I am currently in the process of creating a fairly simple bitcoin miner for CPU and GPU (purely for demonstration purposes not for money earning).
However I am having a little troubling understanding how the GPU miners generally work. Now I do want a fairly simple version of this, but I hope to be able to get one that performs decently (hopefully within 10-30% of normal miners, and definitely faster than CPU version).
In general I would think the strategy you have for executing on the GPU is something like the below. I hope someone could help me out on whether I am doing something completely wrong and give me some pointers towards how you usually do it.
- Transfer the binary version of the data to hash to the kernel (I noticed a lot of input arguments to the OpenCL kernels on some of the versions I have seen, I assume this is some sort of optimizations of data transfer, looks like a midstate calculation that is passed to each kernel)

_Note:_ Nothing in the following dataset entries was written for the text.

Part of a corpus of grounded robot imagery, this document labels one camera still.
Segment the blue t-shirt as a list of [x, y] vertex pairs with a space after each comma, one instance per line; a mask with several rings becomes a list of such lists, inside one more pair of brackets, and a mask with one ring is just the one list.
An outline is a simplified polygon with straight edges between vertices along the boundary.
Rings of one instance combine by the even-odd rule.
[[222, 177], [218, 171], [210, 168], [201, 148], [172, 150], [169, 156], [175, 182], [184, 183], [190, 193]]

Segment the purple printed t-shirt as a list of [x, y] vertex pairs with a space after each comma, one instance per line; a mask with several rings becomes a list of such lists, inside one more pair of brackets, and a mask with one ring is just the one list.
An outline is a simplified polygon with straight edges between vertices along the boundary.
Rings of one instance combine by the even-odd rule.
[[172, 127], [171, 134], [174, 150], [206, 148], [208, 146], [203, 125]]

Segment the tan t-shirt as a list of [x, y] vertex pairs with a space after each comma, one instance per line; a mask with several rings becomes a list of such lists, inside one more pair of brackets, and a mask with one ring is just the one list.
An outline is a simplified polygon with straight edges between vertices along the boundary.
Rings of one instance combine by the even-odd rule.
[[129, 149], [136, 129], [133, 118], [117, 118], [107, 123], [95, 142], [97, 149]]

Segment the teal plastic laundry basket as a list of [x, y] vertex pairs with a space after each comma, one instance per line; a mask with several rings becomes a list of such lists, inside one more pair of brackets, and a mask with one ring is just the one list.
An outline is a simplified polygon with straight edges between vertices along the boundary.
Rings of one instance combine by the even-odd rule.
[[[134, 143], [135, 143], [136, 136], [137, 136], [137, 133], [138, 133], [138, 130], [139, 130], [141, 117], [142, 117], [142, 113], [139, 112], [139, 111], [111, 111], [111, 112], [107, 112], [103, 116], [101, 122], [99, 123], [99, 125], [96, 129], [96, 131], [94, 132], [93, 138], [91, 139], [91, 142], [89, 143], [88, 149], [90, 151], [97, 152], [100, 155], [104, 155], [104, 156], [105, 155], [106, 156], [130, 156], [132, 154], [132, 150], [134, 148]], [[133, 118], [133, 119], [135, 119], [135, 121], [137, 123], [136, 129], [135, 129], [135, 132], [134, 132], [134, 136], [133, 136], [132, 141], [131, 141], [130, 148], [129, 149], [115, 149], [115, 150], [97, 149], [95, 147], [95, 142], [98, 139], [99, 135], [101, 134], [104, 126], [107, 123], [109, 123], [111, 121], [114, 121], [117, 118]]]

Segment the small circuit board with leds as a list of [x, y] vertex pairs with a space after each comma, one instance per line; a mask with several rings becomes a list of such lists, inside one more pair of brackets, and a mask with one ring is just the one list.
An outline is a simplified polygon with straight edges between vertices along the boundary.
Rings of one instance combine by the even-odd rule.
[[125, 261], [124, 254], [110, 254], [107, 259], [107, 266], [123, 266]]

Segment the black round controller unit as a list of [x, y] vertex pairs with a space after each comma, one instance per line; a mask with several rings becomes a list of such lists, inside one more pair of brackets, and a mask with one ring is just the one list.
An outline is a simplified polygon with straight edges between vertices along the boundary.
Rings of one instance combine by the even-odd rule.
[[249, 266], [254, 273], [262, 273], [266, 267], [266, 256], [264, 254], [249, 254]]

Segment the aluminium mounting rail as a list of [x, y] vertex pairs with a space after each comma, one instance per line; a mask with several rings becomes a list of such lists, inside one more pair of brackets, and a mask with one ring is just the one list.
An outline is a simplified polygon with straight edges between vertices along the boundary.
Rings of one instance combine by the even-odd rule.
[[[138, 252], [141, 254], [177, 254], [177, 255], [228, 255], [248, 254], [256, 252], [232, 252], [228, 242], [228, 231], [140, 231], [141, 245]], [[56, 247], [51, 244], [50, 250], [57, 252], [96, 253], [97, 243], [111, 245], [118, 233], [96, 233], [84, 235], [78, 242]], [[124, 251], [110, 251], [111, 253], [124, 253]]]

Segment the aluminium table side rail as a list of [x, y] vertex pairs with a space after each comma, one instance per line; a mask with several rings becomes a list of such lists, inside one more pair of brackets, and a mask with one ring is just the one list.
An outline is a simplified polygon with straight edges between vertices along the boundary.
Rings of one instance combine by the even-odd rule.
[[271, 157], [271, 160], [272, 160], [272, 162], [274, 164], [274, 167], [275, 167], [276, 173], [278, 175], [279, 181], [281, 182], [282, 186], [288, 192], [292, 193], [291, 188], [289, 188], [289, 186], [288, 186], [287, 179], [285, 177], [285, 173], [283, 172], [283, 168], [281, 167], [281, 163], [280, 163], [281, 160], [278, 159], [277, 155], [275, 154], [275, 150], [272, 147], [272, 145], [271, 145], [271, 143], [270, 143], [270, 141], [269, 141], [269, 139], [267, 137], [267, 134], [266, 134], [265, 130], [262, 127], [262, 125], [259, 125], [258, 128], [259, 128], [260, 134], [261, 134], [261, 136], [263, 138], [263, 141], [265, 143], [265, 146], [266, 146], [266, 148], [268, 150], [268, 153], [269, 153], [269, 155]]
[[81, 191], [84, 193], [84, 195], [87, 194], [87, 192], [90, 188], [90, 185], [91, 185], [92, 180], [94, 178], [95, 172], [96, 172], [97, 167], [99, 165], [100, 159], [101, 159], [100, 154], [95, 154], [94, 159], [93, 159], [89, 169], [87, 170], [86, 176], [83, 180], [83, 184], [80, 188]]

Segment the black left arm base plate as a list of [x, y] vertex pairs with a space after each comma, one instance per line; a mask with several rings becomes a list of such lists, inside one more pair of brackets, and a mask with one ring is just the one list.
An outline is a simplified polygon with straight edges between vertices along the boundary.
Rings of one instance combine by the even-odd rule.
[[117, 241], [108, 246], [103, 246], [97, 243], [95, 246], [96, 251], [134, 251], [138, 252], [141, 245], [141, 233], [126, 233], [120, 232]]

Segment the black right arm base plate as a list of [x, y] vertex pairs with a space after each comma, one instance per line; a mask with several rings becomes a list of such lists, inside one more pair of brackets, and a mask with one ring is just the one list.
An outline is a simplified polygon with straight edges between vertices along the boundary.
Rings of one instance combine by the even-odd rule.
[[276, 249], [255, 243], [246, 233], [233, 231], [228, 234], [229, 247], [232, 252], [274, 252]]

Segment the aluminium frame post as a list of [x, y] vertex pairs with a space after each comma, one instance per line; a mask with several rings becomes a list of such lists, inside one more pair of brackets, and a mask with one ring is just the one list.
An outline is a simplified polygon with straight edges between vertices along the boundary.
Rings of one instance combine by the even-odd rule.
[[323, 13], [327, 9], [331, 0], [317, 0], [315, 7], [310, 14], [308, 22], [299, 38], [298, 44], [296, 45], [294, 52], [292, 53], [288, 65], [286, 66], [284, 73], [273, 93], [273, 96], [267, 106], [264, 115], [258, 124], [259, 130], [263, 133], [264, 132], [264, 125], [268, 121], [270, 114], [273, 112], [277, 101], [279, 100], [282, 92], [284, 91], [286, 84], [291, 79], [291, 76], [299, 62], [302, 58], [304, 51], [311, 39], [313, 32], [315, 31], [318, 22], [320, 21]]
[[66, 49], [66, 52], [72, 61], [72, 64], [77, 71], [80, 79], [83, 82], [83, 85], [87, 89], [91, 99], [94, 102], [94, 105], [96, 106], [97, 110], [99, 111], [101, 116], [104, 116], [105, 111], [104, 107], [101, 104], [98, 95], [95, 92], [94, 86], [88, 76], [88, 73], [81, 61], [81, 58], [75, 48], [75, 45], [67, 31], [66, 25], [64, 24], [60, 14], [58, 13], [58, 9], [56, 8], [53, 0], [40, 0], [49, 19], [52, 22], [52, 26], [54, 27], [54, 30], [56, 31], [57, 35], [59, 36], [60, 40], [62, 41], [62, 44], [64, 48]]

- Now, calculate the double sha256 hash of the data (Is it generally advisable to have a loop checking multiple nonces or just one per kernel?)
- Return a result. What is the best way of doing this? Do I check inside the kernel if it is lower than the desired target, do I just return any value and return to the host device to check for validity or how is this generally done? If checking multiple nonces I assume you should keep track of what was the best result during the run.
I do have a general and very basic GPU implementation but it is currently slower than the CPU implementation I have. I do more or less as above where each kernel check several nonces and return the "best" one (i.e. most trailing zeros of the hash (using getwork protocol) ).
Usually in the nonce loop you want to return a result as soon as you find a diff 1 hash (4 bytes of zeroes).
If you don't have 4 bytes of zeroes then you can continue.
Some things don't change if you have a different nonce. These can be precomputed outside of the nonce loop.
Did you use the unrolled version of sha256? Or do you have a for loop with 64 rounds?